- Directions for this task
Only one stretch of the data below is wanted: the lines from the one with "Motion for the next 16" through the one with "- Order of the", repeated exactly.

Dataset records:
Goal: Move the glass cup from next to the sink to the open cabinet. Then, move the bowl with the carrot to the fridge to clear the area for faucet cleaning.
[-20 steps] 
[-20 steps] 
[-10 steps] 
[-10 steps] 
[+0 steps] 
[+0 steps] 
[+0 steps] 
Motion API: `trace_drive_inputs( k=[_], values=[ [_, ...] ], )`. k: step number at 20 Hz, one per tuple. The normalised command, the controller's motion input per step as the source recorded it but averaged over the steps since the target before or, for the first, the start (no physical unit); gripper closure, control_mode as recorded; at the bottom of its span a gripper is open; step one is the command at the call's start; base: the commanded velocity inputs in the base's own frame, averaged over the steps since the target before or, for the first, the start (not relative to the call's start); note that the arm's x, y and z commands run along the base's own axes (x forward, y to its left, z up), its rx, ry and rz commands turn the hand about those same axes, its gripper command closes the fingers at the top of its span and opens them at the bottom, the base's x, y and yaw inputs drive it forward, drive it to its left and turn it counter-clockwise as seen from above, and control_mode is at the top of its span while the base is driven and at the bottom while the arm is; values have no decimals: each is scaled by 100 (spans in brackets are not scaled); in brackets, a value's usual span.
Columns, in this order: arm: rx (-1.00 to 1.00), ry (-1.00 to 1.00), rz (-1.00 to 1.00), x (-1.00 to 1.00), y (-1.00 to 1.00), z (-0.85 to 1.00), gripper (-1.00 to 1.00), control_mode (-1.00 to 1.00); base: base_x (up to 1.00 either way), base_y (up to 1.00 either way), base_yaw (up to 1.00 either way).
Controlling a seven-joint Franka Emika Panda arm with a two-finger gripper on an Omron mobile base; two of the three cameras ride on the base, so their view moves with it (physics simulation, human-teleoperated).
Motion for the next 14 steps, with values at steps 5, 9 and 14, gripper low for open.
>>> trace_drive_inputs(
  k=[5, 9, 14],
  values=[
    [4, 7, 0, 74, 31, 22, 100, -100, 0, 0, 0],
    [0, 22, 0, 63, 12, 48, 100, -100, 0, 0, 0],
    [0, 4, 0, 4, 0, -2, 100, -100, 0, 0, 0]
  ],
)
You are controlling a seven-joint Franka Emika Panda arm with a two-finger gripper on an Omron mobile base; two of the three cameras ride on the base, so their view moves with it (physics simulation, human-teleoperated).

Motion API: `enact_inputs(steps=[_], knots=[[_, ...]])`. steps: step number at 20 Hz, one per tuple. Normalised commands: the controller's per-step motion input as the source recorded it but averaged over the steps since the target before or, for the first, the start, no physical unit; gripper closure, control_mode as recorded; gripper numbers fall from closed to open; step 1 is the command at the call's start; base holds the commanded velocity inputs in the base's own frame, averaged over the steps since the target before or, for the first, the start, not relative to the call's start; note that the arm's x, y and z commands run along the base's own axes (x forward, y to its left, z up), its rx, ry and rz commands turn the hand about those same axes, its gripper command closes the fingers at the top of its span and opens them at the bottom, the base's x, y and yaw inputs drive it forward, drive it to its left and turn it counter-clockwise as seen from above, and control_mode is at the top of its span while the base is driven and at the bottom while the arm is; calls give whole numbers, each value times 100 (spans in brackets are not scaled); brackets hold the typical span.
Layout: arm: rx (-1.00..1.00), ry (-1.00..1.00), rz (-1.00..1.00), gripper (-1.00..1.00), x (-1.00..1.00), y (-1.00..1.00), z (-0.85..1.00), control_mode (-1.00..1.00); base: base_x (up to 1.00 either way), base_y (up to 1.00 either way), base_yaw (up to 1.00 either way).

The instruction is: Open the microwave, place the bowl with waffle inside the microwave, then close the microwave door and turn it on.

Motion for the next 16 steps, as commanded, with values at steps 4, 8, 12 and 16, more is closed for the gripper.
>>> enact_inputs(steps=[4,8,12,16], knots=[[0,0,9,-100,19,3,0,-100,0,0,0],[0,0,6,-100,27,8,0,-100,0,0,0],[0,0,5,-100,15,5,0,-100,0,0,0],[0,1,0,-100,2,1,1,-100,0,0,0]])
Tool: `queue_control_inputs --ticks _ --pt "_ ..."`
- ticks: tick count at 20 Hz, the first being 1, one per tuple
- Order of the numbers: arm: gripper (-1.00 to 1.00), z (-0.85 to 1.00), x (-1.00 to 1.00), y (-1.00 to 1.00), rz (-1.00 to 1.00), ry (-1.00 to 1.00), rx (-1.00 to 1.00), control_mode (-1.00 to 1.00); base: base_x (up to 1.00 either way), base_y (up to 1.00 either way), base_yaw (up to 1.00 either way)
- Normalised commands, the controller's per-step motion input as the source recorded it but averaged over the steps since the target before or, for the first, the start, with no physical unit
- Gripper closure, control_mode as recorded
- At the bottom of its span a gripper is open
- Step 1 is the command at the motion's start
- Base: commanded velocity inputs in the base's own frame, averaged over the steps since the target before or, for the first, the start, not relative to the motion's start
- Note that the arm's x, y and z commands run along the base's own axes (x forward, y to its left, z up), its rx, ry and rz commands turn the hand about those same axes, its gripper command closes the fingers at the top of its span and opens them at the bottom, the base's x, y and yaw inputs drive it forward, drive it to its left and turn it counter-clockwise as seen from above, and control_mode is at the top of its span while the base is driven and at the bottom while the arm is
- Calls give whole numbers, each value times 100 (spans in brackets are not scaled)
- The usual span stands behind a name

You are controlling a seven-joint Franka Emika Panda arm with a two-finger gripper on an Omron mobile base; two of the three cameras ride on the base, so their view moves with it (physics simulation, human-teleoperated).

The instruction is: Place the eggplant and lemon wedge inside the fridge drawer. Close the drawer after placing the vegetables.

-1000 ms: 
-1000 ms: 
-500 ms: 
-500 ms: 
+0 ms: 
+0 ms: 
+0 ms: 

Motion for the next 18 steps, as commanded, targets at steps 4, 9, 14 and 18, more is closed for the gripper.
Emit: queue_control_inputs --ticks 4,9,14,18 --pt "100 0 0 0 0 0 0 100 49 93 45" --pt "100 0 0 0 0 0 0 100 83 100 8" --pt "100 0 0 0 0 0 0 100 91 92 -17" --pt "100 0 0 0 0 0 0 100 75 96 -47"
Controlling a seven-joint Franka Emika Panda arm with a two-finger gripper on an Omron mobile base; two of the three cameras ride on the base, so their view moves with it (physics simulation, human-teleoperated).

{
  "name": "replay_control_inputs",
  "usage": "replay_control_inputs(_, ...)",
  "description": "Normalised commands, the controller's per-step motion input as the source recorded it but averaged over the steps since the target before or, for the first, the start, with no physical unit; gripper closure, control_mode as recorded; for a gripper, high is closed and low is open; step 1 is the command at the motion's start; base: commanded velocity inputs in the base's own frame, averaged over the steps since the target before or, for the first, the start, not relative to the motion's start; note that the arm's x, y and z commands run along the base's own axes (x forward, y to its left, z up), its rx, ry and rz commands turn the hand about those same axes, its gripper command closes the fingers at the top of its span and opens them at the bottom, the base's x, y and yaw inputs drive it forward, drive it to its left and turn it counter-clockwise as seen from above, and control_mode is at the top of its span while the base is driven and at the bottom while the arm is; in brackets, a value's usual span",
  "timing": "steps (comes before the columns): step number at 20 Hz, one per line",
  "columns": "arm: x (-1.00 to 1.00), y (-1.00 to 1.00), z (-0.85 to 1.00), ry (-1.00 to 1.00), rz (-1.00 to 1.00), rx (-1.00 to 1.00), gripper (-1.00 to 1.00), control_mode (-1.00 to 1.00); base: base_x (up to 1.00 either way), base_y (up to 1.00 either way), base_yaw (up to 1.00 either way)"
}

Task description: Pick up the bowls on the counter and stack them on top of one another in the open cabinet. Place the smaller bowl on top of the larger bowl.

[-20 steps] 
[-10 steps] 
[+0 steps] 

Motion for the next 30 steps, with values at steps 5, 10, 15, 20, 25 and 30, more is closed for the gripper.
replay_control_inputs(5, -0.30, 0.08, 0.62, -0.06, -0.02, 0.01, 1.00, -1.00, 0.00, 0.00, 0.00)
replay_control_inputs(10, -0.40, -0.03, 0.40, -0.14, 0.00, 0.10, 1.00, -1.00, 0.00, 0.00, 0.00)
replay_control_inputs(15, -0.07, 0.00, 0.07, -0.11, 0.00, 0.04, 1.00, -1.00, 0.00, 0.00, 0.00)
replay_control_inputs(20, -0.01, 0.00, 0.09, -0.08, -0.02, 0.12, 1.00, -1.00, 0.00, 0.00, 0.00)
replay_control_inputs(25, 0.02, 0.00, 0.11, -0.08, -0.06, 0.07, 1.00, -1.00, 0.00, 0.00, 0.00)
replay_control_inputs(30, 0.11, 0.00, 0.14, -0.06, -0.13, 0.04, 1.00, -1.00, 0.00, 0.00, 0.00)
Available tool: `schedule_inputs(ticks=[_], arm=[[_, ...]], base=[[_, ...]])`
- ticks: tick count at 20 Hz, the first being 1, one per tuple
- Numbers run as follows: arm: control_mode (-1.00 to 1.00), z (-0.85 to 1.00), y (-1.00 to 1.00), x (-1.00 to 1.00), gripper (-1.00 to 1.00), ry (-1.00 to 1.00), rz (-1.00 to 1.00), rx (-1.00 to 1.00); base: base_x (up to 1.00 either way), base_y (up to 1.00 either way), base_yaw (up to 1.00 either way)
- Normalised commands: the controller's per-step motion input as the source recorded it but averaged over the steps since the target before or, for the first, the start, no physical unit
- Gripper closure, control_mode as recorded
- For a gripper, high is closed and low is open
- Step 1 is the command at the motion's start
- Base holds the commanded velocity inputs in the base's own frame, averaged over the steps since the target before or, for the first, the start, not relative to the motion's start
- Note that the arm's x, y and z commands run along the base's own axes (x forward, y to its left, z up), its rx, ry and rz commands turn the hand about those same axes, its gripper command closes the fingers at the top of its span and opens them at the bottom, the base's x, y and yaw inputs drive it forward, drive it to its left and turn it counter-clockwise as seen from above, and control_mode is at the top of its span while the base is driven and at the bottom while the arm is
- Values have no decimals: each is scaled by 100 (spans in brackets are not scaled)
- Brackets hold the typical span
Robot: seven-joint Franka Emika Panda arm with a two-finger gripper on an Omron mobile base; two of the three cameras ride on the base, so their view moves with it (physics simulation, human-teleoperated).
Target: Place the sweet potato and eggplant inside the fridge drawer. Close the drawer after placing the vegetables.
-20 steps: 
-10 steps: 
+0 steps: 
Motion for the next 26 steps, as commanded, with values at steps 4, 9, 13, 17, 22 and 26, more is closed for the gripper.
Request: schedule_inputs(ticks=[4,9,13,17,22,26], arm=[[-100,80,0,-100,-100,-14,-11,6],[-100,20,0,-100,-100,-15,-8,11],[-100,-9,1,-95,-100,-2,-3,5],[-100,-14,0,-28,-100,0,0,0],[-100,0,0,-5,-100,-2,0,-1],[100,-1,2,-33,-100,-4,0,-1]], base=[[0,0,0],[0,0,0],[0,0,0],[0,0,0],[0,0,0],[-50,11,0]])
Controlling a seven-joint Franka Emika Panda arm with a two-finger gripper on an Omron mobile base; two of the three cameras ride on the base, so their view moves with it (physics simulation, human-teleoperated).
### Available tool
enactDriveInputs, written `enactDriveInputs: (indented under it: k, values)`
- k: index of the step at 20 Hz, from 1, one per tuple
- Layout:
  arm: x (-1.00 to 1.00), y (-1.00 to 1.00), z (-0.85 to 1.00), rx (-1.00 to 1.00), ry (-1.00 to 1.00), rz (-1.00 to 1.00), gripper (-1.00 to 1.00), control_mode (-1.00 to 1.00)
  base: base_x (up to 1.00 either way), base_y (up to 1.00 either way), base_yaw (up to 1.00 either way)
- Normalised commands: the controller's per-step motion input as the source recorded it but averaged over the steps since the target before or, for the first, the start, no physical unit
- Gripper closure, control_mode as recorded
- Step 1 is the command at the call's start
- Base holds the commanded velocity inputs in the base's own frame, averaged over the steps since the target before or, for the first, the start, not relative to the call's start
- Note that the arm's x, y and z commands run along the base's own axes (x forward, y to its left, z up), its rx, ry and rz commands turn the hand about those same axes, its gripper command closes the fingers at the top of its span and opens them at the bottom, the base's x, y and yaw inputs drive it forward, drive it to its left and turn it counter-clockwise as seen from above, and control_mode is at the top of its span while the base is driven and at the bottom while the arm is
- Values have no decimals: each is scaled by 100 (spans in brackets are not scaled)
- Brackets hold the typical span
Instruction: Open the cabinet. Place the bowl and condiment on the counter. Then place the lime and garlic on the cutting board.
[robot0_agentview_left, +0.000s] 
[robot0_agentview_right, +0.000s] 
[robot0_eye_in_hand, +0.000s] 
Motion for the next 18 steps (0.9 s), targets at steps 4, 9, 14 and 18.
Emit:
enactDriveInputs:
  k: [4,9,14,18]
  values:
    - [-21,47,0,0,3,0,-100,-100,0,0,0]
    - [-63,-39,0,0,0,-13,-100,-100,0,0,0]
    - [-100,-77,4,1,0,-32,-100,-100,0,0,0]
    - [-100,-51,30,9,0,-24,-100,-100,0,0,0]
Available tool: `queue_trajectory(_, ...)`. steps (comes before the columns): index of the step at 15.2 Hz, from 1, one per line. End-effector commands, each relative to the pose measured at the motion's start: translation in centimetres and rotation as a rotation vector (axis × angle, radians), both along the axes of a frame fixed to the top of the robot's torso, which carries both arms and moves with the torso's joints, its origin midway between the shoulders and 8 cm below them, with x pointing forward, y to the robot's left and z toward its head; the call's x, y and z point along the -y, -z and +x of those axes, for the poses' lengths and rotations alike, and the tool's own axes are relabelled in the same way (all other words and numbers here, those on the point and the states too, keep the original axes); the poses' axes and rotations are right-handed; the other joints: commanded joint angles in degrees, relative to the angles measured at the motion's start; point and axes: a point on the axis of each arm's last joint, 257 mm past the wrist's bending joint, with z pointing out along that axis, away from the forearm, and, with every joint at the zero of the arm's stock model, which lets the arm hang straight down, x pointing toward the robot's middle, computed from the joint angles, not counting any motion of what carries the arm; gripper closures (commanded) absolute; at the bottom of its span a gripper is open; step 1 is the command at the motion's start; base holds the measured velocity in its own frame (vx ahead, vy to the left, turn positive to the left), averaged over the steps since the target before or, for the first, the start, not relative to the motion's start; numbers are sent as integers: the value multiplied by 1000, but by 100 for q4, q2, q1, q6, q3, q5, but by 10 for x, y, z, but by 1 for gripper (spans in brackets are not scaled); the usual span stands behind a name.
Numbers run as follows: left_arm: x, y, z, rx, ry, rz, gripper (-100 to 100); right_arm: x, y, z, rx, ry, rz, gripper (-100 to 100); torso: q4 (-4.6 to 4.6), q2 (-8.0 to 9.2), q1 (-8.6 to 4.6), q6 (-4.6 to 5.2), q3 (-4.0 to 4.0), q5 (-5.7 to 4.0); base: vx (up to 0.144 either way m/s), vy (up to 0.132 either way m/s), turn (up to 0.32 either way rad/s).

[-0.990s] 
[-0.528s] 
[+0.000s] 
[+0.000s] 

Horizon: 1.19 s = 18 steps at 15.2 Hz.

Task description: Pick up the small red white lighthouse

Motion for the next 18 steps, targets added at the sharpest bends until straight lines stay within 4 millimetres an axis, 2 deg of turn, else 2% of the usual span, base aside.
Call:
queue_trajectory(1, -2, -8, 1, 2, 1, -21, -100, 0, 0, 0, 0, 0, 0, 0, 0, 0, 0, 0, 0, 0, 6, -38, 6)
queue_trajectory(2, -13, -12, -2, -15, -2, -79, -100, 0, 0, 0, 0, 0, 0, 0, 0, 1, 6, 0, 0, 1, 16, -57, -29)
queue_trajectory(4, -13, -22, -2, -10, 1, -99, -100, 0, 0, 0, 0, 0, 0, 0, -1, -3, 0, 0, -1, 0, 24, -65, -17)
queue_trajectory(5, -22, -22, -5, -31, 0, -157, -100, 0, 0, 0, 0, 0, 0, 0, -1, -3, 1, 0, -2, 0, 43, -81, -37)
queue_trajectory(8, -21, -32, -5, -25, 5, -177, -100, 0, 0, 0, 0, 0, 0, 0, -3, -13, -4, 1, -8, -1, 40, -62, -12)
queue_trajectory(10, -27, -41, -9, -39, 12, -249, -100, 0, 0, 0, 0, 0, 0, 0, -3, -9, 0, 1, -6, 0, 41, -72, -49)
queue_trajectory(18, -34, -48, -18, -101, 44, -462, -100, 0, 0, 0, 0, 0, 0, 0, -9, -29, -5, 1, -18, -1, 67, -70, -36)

- Written response
Motion for the next 16 steps, as commanded, with values at steps 4, 8, 12 and 16, more is closed for the gripper.
>>> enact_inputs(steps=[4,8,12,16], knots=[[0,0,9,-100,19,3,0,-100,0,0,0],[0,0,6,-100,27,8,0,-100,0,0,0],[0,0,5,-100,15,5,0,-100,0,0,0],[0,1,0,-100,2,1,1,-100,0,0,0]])
Tool: `queue_control_inputs --ticks _ --pt "_ ..."`
- ticks: tick count at 20 Hz, the first being 1, one per tuple
- Order of the numbers: arm: gripper (-1.00 to 1.00), z (-0.85 to 1.00), x (-1.00 to 1.00), y (-1.00 to 1.00), rz (-1.00 to 1.00), ry (-1.00 to 1.00), rx (-1.00 to 1.00), control_mode (-1.00 to 1.00); base: base_x (up to 1.00 either way), base_y (up to 1.00 either way), base_yaw (up to 1.00 either way)

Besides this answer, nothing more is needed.